> [INSTRUCTIONS TO FOLLOW] Before copying, set the pictures aside; then repeat every line below verbatim.

> [DATA BELOW]
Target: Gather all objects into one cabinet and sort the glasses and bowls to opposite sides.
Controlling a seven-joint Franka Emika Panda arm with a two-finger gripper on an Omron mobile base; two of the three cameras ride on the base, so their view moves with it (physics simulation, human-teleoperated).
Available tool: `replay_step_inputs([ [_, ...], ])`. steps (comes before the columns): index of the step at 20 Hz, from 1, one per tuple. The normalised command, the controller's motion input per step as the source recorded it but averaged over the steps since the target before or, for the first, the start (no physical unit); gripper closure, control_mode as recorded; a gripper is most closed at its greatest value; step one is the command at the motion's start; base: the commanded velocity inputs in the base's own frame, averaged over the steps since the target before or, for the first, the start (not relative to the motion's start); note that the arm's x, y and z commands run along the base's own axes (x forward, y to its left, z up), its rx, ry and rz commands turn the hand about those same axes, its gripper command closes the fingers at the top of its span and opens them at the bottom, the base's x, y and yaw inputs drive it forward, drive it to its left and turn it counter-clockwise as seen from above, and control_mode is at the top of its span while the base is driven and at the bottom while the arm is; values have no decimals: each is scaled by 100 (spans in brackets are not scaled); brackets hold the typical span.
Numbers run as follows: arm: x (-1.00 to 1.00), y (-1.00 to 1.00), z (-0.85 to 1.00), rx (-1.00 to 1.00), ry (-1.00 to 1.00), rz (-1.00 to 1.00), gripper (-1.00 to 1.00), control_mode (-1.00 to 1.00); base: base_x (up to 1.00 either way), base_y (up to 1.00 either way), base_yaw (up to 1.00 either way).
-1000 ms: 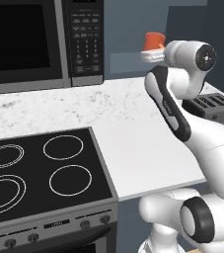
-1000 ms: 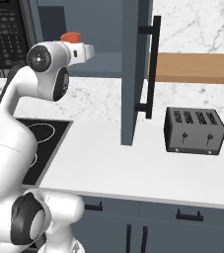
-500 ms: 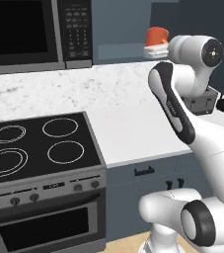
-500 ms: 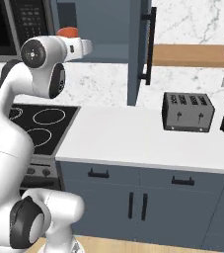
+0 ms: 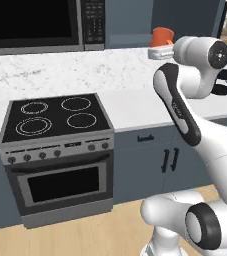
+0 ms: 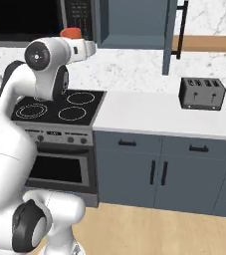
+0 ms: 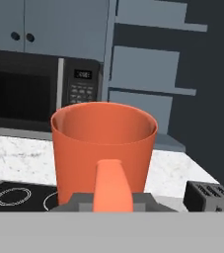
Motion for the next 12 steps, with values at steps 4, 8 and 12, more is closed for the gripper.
replay_step_inputs([
  [4,0,0,0,0,0,0,100,100,-100,87,25],
  [8,0,0,0,0,0,0,100,100,-100,92,33],
  [12,0,0,0,0,0,0,100,100,-100,84,35],
])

> [RESPONSE TO THE EXERCISE]
Target: Gather all objects into one cabinet and sort the glasses and bowls to opposite sides.
Controlling a seven-joint Franka Emika Panda arm with a two-finger gripper on an Omron mobile base; two of the three cameras ride on the base, so their view moves with it (physics simulation, human-teleoperated).
Available tool: `replay_step_inputs([ [_, ...], ])`. steps (comes before the columns): index of the step at 20 Hz, from 1, one per tuple. The normalised command, the controller's motion input per step as the source recorded it but averaged over the steps since the target before or, for the first, the start (no physical unit); gripper closure, control_mode as recorded; a gripper is most closed at its greatest value; step one is the command at the motion's start; base: the commanded velocity inputs in the base's own frame, averaged over the steps since the target before or, for the first, the start (not relative to the motion's start); note that the arm's x, y and z commands run along the base's own axes (x forward, y to its left, z up), its rx, ry and rz commands turn the hand about those same axes, its gripper command closes the fingers at the top of its span and opens them at the bottom, the base's x, y and yaw inputs drive it forward, drive it to its left and turn it counter-clockwise as seen from above, and control_mode is at the top of its span while the base is driven and at the bottom while the arm is; values have no decimals: each is scaled by 100 (spans in brackets are not scaled); brackets hold the typical span.
Numbers run as follows: arm: x (-1.00 to 1.00), y (-1.00 to 1.00), z (-0.85 to 1.00), rx (-1.00 to 1.00), ry (-1.00 to 1.00), rz (-1.00 to 1.00), gripper (-1.00 to 1.00), control_mode (-1.00 to 1.00); base: base_x (up to 1.00 either way), base_y (up to 1.00 either way), base_yaw (up to 1.00 either way).
-1000 ms: 
-1000 ms: 
-500 ms: 
-500 ms: 
+0 ms: 
+0 ms: 
+0 ms: 
Motion for the next 12 steps, with values at steps 4, 8 and 12, more is closed for the gripper.
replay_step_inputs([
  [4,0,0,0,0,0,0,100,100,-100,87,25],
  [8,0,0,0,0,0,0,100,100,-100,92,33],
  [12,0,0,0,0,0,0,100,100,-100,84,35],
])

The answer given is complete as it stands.